Problem to solve :: Show every line in the records below that contains the word "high".

(Extracted data entries)
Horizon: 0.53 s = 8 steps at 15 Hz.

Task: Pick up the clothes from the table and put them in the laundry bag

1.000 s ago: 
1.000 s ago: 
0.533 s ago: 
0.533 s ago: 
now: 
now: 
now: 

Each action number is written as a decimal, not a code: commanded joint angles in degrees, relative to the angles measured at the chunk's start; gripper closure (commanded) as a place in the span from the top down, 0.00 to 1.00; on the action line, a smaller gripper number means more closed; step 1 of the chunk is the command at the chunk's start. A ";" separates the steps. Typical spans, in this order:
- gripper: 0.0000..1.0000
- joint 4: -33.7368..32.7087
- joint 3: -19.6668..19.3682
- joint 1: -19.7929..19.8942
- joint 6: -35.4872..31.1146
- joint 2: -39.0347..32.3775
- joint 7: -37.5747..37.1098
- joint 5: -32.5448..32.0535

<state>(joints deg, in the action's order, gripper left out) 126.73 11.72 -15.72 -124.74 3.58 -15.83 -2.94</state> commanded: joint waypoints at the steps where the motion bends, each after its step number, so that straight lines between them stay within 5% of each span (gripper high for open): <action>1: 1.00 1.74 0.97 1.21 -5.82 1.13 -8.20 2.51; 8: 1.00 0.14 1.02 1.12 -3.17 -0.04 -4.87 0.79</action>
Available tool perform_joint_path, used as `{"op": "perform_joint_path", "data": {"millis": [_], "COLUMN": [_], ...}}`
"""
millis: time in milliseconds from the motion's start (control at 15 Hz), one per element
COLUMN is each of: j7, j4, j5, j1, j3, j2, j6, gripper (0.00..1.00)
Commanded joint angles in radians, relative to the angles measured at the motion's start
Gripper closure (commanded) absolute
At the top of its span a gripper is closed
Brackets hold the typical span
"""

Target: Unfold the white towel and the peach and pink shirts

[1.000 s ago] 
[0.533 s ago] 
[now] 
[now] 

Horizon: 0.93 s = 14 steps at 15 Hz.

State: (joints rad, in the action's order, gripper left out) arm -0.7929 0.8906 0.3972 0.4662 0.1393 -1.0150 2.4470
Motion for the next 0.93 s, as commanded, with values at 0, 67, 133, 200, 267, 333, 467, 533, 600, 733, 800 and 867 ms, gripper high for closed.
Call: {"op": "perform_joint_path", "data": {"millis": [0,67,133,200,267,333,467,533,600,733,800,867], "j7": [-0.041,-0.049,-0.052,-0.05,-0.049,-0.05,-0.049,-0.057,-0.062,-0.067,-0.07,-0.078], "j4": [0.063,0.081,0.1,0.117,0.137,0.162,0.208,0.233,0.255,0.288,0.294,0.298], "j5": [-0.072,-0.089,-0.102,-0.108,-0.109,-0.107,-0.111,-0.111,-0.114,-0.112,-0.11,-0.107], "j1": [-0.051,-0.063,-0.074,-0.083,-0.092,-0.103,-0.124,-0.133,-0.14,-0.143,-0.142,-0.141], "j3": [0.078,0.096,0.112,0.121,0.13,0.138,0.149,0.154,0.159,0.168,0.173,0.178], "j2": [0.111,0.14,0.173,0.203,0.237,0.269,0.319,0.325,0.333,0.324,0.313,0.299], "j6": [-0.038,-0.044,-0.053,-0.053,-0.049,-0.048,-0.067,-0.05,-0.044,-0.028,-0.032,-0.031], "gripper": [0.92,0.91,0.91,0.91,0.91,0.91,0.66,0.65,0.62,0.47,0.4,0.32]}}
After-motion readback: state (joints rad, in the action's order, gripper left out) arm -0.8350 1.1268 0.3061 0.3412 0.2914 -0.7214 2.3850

Solution ::
<state>(joints deg, in the action's order, gripper left out) 126.73 11.72 -15.72 -124.74 3.58 -15.83 -2.94</state> commanded: joint waypoints at the steps where the motion bends, each after its step number, so that straight lines between them stay within 5% of each span (gripper high for open): <action>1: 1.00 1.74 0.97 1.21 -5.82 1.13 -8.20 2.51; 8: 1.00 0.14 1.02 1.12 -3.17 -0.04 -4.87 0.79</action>
Motion for the next 0.93 s, as commanded, with values at 0, 67, 133, 200, 267, 333, 467, 533, 600, 733, 800 and 867 ms, gripper high for closed.

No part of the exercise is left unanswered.